The Laurens amendment protecting the interests of slave owners became a point of contention between the British and Americans almost immediately upon the signing of the Preliminary Treaty of Paris on Jan. 20, 1783. At that time, the remaining British troops under General Sir Guy Carleton had retreated to New York along with 3,000 liberated slaves. During the Revolutionary War, the British had offered freedom to any enslaved person, male or female, who deserted a rebel owner and crossed into British-held territory. Thousands did so, including those of prominent patriots George Washington, James Madison, and Patrick Henry.

“Prophets and Rebels”

When General Carleton met with General Washington in May 1783 to discuss the terms of the British withdrawal from America, the first item on Washington’s agenda was “the preservation of Property from being carried off, and especially the Negroes.” According to Adam Hochschild’s account in his book Bury the Chains: Prophets and Rebels in the Fight to Free an Empire’s Slaves (2005), Washington was infuriated to learn that some had already embarked and insisted that the remaining be turned over in accordance with the terms of the peace treaty. Carleton refused, contending that the liberated slaves were not property covered by the treaty because of the earlier British proclamation giving them freedom, but he conceded that slave owners might eventually be compensated for their losses.

Southern slave owners, encouraged by the Laurens provision, descended on New York in gangs to recapture their human property. Terror and violence ensued, forcing Carleton to evacuate the former enslaved to the nearest British territory, which was Nova Scotia. However, Nova Scotia proved inhospitable, and in 1792 most of them sailed back to Africa with the support of the British antislavery movement and government where they settled Freetown, the capital of present-day Sierra Leone.

Laurens was equating human beings with property in a founding document of the United States.

The issue of compensation for human beings as property sparked by Laurens lasted for decades with strong resistance from Britain where the antislavery movement was strong. The matter was not resolved until arbitrated by the tsar of Russia in 1826, with the British agreeing to pay American slave owners or their heirs half the market value of their former slaves.

A Misleading Vestige

The significance of the enslaved Africans shipped from Bance Island (now known as Bunce Island) to Charleston has not been lost—but not in ways that Laurens would have anticipated. The contributions by their American descendants to our country’s development and diversity have been significant. To recognize that connection and to bear witness to the horrors of the slave trade in which Laurens and Oswald engaged, the Department of State made grants from the Ambassadors Fund for Cultural Preservation to Syracuse University in 2007 and the World Monuments Fund in 2017 to protect the remaining ruins on Bunce Island.

As former Secretary of State Colin Powell wrote in his 1995 autobiography My American Journey, when visiting Bunce Island in 1992: “I felt something stirring in me that I had not thought much about before. … I am an American. … But today I am something more. I am an African too. I feel my roots, here in this continent.”
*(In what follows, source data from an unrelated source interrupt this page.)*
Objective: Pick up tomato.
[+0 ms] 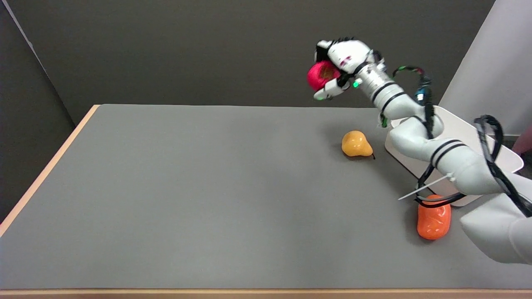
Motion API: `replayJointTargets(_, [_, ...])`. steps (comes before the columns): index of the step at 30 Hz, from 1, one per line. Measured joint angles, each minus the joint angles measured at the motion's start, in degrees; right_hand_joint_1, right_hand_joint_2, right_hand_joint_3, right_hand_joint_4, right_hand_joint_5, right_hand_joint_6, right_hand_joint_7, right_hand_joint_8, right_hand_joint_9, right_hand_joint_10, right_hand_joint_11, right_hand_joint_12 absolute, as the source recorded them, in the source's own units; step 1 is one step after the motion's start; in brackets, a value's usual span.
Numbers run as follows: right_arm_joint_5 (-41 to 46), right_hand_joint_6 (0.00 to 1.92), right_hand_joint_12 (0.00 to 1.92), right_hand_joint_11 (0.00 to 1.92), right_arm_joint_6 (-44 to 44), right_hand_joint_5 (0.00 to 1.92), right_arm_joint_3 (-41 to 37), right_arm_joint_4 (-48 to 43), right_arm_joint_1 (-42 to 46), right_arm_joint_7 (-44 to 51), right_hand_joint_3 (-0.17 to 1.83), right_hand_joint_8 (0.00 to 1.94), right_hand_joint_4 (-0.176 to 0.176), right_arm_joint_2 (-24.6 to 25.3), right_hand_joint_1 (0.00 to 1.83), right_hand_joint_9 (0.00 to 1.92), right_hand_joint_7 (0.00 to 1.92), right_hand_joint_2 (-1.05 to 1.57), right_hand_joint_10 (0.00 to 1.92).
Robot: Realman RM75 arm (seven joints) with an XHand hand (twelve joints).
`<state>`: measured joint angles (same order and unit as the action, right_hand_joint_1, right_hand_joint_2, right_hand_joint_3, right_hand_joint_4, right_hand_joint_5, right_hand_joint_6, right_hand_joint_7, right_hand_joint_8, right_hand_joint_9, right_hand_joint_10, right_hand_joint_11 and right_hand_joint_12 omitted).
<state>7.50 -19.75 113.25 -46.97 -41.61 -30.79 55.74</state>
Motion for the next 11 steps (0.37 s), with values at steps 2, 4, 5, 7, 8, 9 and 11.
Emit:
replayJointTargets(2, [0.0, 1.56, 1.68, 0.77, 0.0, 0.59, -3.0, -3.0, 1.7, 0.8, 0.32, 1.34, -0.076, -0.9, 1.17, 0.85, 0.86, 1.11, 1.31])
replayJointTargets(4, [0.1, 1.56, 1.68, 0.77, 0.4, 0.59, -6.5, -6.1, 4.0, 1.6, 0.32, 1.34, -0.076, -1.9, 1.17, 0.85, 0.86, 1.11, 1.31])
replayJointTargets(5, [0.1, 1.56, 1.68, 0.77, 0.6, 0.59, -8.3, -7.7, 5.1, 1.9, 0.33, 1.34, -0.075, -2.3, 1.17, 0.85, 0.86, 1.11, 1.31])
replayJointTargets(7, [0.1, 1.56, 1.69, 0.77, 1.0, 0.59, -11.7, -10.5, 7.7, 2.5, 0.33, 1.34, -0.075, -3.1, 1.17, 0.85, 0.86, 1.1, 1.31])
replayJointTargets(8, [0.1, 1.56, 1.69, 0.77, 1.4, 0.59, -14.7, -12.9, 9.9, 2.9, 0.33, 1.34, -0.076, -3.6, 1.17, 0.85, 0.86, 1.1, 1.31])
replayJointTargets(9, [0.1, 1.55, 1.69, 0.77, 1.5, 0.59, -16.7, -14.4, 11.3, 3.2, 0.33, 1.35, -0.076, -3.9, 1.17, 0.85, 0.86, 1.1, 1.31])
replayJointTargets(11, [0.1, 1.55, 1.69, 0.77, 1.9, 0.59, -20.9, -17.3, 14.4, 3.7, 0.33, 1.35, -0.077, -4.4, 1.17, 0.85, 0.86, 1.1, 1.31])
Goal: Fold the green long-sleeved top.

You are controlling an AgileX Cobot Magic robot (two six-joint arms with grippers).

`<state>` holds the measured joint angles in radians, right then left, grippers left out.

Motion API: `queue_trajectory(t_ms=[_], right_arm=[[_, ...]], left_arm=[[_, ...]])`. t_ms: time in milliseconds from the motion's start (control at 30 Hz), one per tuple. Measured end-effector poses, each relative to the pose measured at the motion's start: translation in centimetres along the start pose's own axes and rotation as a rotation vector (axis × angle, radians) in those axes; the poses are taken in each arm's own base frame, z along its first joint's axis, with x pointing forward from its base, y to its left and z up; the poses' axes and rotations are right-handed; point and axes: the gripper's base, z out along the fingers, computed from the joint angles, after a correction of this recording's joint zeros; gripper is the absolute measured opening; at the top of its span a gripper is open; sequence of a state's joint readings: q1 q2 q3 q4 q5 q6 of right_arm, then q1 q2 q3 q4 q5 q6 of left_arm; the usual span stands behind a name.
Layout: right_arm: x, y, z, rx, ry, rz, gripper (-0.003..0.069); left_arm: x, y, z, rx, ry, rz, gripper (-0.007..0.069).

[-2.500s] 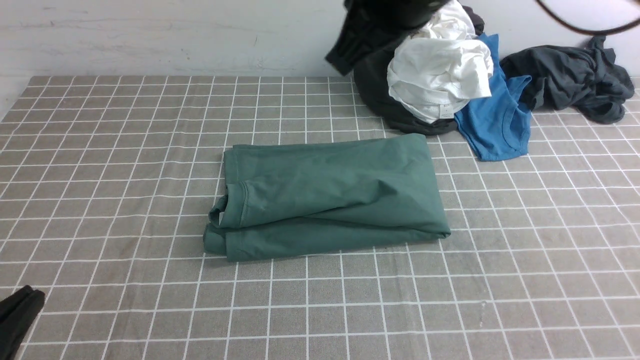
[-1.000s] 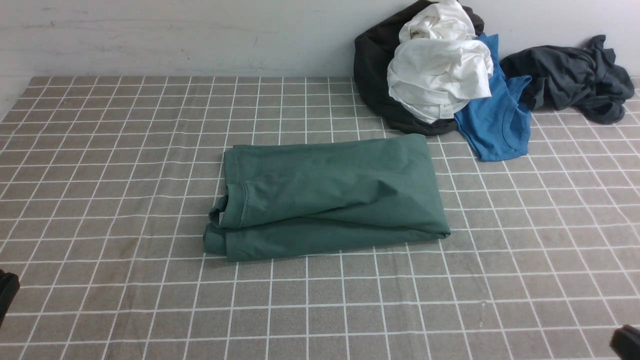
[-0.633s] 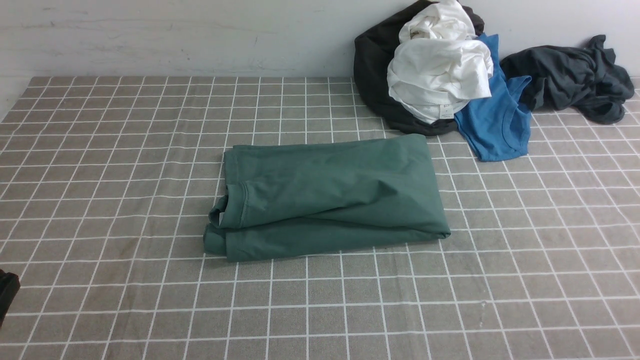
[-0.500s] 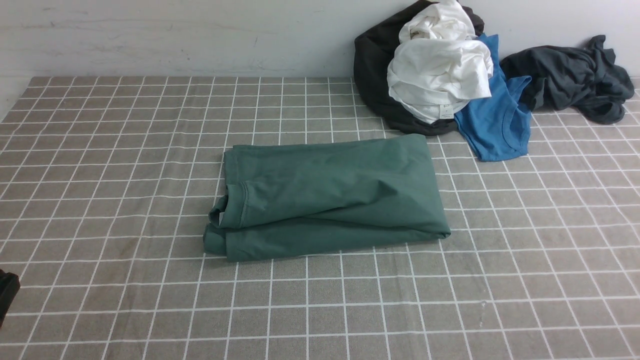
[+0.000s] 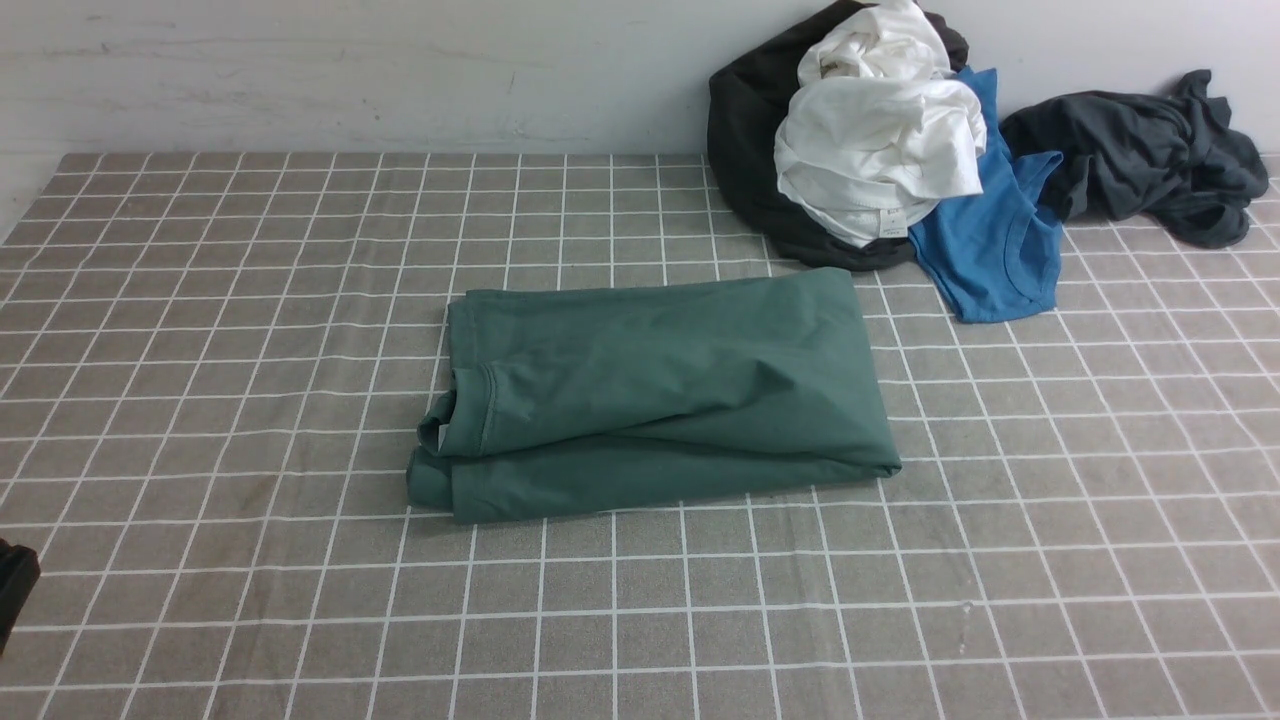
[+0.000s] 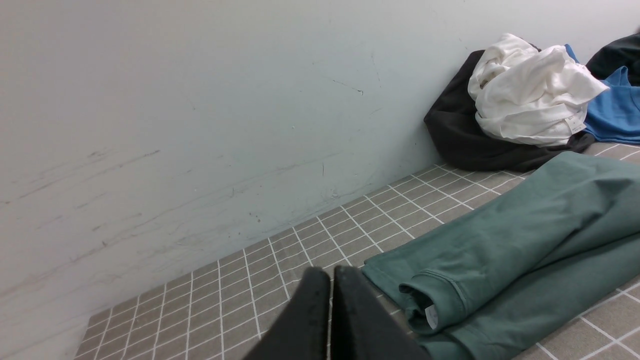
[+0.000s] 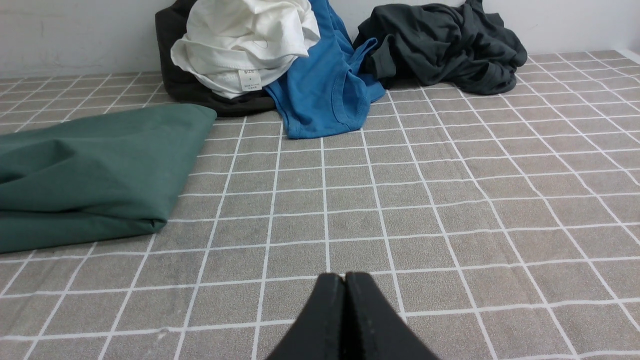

Hilton’s portrayal of Laurens as a hero of American diplomacy and a precursor to the Foreign Service that rests in the archives of The Foreign Service Journal is a misleading vestige of an era when the complicity of our Founding Fathers in slavery was overlooked. This needs to be rectified by telling the truth of who Henry Laurens was and what he represented. His values were not the “cornerstone” of the Foreign Service. Although it has been asserted that he renounced slavery at the end of his life, he still owned 298 slaves shortly before he died in 1794.

Thomas N. Hull was ambassador to Sierra Leone (2004-2007), where he had earlier been a Peace Corps volunteer. He served as director of African affairs at the U.S. Information Agency, deputy chief of mission in Addis Ababa, and public affairs officer in Pretoria, Prague, Lagos, Mogadishu, and Ouagadougou. After retiring from State in 2007, he served as a WAE (rehired annuitant) adviser to the president of Malawi, Warburg Professor of International Relations at Simmons University, and president of Foreign Affairs Retirees of New England.